Before you, dear reader, can apply the theory of the five aspects to the specific problem you wish to solve, you have to overcome a more substantial obstacle: data parallelism is inherently limited. The very first thing you need to do in any project involving SIMD programming is to find out if you can extract enough parallelism from the algorithm to make vectorization worthwhile.
You can start thinking about this even before I show you how to apply the five aspects. They would be helpful, but the decisions you make this early on are more abstract and tend to be revisited several times before you settle on one particular "axis" along which to vectorize the problem. It is more important to become aware of different alternatives than to settle for a "perfect" design early on. Ultimately, time is the teacher that will leave you with the necessary experience.
When the data parallelism is obvious, there are usually still choices to be made. The typical example is an algorithm with a few nested loops at its core. Inner and outer loops can be vectorized; loops can be transformed, transposed, merged and split. Try to understand the resulting graph of data dependencies, so that you can determine how "orthogonal" various potential vectorization axes are to the data dependencies.
When the data parallelism is not obvious, parallelism may be merely obscured by the complexity of the algorithm. As a simple illustrative example, consider a two dimensional image filter, where the value of each pixel depends on the two neighbours to the top and to the left. Any serial implementation would simply iterate row wise or column wise with a loop carried dependency, but a parallel implementation would need to process diagonals (parallel to) bottom left to top right. The axis of vectorization is oblique to the natural dimensions of the problem, but it still exists.
When data parallelism is believed to be non-existent, or even proven to be very limited, you have no choice but to abandon the original algorithm. With any luck, one of the potential replacements is vectorizable.

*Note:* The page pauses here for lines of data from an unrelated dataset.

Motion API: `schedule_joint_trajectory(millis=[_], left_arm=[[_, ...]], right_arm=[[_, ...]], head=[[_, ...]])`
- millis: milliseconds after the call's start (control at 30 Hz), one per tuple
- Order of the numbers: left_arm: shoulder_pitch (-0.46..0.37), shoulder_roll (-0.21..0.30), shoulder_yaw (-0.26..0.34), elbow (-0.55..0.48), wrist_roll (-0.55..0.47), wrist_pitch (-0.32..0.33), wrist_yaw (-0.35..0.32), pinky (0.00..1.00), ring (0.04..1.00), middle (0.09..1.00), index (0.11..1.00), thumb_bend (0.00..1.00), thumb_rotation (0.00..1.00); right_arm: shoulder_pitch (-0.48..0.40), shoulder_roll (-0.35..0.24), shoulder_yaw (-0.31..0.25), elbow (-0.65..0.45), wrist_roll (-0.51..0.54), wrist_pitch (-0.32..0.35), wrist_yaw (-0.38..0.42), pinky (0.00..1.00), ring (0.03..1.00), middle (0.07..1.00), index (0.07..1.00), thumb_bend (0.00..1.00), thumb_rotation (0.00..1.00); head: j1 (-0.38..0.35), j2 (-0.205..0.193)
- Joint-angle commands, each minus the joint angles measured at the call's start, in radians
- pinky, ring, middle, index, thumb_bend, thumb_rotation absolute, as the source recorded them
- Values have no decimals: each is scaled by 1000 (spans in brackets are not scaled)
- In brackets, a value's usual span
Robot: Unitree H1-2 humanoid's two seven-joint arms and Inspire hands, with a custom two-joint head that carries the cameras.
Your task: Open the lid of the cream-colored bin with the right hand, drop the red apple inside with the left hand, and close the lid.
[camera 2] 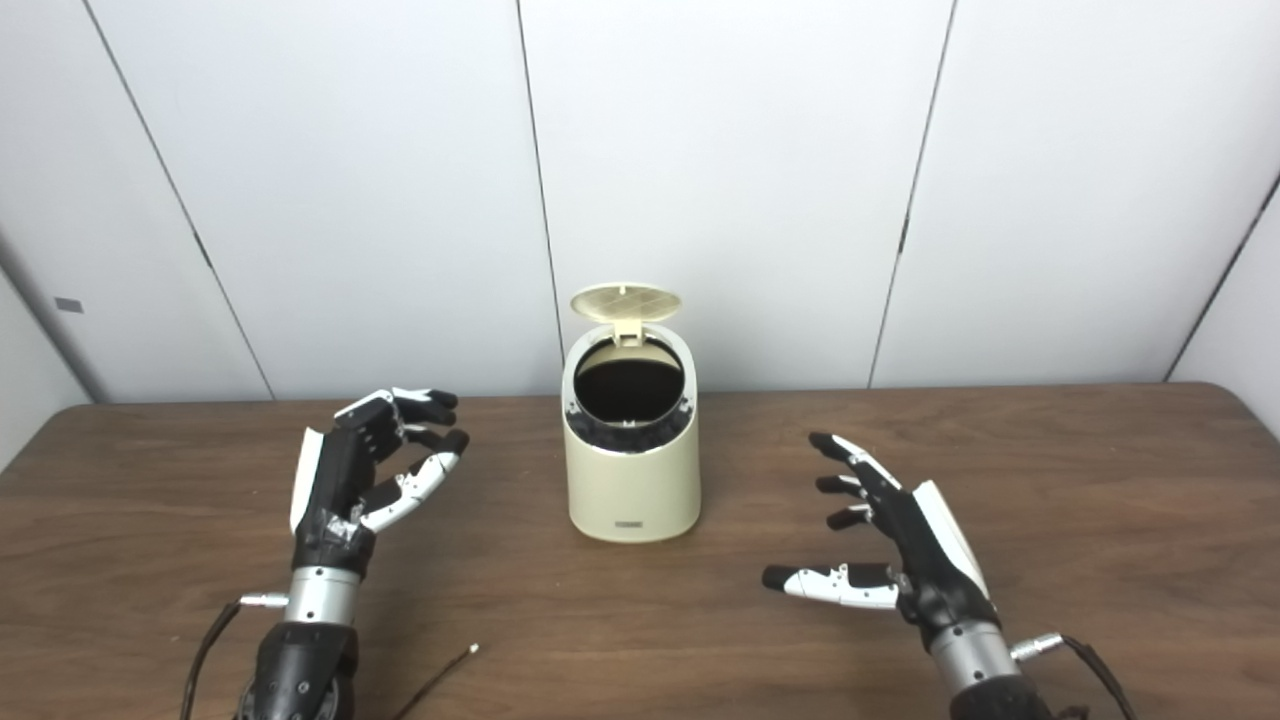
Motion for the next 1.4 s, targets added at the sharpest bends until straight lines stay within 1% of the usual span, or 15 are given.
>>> schedule_joint_trajectory(millis=[0,67,167,300,367,533,633,767,833,900,1033,1100,1200,1267,1367], left_arm=[[-4,10,11,-37,-32,8,-32,572,663,724,738,639,177],[14,9,19,-40,-54,20,-55,574,680,739,760,635,152],[44,4,30,-31,-73,35,-75,565,684,743,760,661,170],[69,-4,43,-9,-78,30,-88,557,681,743,755,657,171],[83,-8,45,1,-80,32,-91,550,668,733,747,630,137],[110,-28,51,20,-103,57,-103,507,618,690,713,624,88],[118,-34,52,42,-103,42,-112,493,602,673,705,636,108],[124,-38,54,73,-81,20,-111,476,584,659,696,622,85],[127,-41,53,73,-64,25,-102,470,574,655,695,614,80],[129,-46,54,77,-62,26,-102,472,575,653,694,617,93],[127,-50,52,94,-60,16,-106,475,579,655,699,612,76],[125,-53,51,102,-55,10,-104,477,580,655,700,608,62],[121,-56,50,108,-50,5,-103,476,579,655,698,607,49],[120,-60,51,109,-53,6,-106,476,581,656,699,605,34],[117,-62,50,113,-48,3,-106,481,584,658,700,594,9]], right_arm=[[-48,-16,-8,-15,16,-42,-5,635,789,895,866,787,192],[-55,-18,-7,-16,17,-36,-2,632,783,891,864,791,195],[-63,-24,-4,-17,13,-33,1,627,785,892,865,790,219],[-69,-29,-4,-16,14,-31,4,620,778,893,866,788,224],[-74,-31,-2,-22,11,-22,8,625,777,894,871,785,235],[-117,-39,3,-23,-9,-13,11,664,771,890,871,789,257],[-164,-48,12,-20,-24,-11,16,668,773,870,862,799,299],[-255,-74,27,-10,-24,-20,43,689,803,887,862,781,302],[-302,-91,45,-15,-53,1,62,699,808,892,869,760,366],[-361,-100,63,-28,-71,44,90,706,811,884,870,745,395],[-460,-106,99,-49,-115,134,143,687,816,871,865,732,388],[-498,-116,122,-48,-141,162,164,660,811,867,862,725,389],[-552,-124,152,-31,-176,182,192,644,820,865,860,729,397],[-582,-125,171,-15,-205,188,202,637,824,868,862,727,430],[-621,-116,187,24,-213,174,211,660,829,868,859,728,450]], head=[[1,0],[2,-1],[4,-3],[6,-7],[6,-8],[4,-10],[6,-12],[6,-14],[1,-18],[-4,-21],[-4,-23],[-2,-25],[-2,-26],[0,-27],[6,-28]])
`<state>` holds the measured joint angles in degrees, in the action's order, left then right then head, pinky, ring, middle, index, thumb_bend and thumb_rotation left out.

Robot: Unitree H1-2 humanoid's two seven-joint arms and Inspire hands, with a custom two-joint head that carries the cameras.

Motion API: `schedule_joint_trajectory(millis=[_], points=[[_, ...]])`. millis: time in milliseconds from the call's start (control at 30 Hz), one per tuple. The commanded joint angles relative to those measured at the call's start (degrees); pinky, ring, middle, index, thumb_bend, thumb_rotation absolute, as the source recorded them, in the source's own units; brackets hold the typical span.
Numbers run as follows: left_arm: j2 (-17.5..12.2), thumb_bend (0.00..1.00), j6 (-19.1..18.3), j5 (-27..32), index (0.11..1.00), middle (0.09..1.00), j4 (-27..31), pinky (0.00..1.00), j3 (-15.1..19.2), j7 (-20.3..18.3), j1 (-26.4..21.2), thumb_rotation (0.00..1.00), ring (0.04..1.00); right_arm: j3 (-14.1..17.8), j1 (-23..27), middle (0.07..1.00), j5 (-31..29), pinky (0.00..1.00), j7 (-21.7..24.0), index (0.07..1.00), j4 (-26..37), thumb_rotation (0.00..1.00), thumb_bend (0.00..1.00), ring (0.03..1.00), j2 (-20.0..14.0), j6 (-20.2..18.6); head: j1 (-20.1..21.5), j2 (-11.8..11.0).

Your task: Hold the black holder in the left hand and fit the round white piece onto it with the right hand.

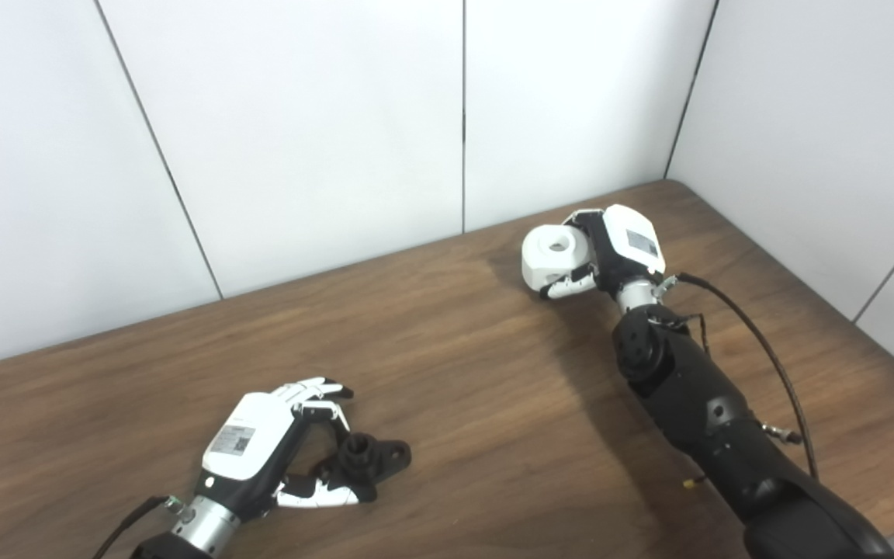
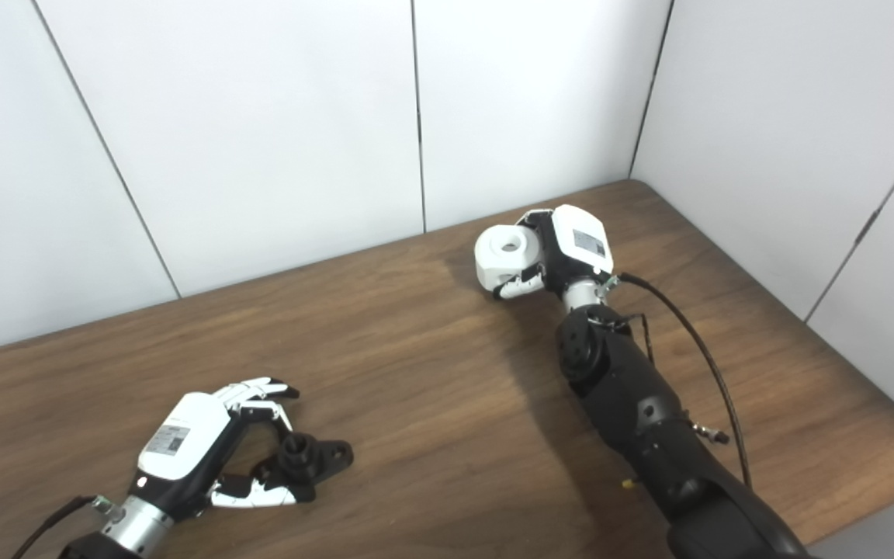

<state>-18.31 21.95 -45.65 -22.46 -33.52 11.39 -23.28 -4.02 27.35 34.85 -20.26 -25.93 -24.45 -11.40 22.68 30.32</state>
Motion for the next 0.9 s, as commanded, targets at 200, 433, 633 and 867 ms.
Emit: schedule_joint_trajectory(millis=[200,433,633,867], points=[[-3.4,0.52,-2.7,-3.7,0.481,0.780,-6.3,0.76,-1.0,-1.1,5.9,0.05,0.826,0.2,3.1,0.678,1.1,0.59,-1.9,0.480,1.3,0.15,0.52,0.695,-0.1,-0.1,-0.1,0.1],[-3.5,0.52,-3.0,-3.5,0.481,0.783,-6.1,0.77,-0.9,-1.7,5.8,0.05,0.829,1.2,3.0,0.670,-0.1,0.57,-1.3,0.480,5.3,0.14,0.52,0.685,0.3,0.6,-0.4,0.2],[-3.8,0.52,-2.7,-3.1,0.481,0.788,-6.0,0.78,-0.8,-2.4,5.8,0.05,0.834,1.6,3.1,0.699,-1.3,0.58,5.0,0.480,15.4,0.14,0.52,0.715,0.1,-2.8,-1.1,0.5],[-3.9,0.52,-3.8,-3.7,0.482,0.798,-6.4,0.80,-1.0,-3.1,5.7,0.06,0.845,0.6,2.6,0.732,-0.2,0.63,11.9,0.480,25.4,0.14,0.52,0.750,0.7,-5.9,-1.8,1.1]])
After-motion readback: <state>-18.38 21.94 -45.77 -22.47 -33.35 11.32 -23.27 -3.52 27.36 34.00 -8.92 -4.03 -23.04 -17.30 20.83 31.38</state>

The search space will be most limited if the replacement algorithm has to produce bitwise identical results, so a little freedom here is a big help; find out if an equivalent result would do, and what "equivalent" exactly means in the specific case. And do not be fooled by embarrassingly parallel algorithms that are really inefficient. Potential parallelism is only one of the criteria which the replacement algorithm has to meet.When dealing with any specific data dependency, it can be helpful to understand whether it is rooted in fundamental, theoretical causes, or comes from pragmatic considerations of programming. Such knowledge can sometimes help to weaken or even break a dependency. As an example, consider a data compression method called arithmetic coding. I will not try to explain it here in full, suffice to say that at its heart, it computes a long sequence of nested intervals. Every symbol of the original message corresponds to a specific subinterval. As the symbols are processed one by one in sequence, the interval keeps shrinking. After the message has been read in full, a representative number is chosen from the final interval that encodes the message.
Arithmetic coding is often thought to be a strictly sequential algorithm. And indeed the kind of interval shrinking as needed by arithmetic coding, when regarded as a mathematical operator, is not commutative. That means the order of operands cannot be changed freely. An example of a commutative operation is addition: the sum remains the same regardless of the order in which we add a given set of numbers. However, interval shrinking is associative. This means that we cannot move operands around, but we can influence the order of operations without changing the result. Therefor, we may take the long sequence of shrinks (using "#" to denote the operation of shrinking one interval by another)
s1 # s2 # s2 # s3 # s4 # s5 # ... # sN
and compute N/2 partial results in parallel
(s1 # s2) # (s3 # s4) # ... # (sN-1 # sN)
and we can do this recursively to arrive at the final interval in lb(N) parallel rather than N sequential steps. So far the theory. Unfortunately, this is completely impractical, because the interval borders are real numbers between 0.0 and 1.0 with an unlimited precision.
Practical implementations of arithmetic coding handle this by tracking the floating point along those unlimited number of fractional binary digits in a strictly sequential manner, so that they can maintain high accuracy with finite precision. Nevertheless, deeper understanding of the problem allows us to trade off accuracy of the result versus a small constant factor of speed. We will not be able to go all the way and compute all interval shrinks in parallel with finite precision, but we can reduce the sequential part of the algorithm to half or quarter size, and still maintain good accuracy.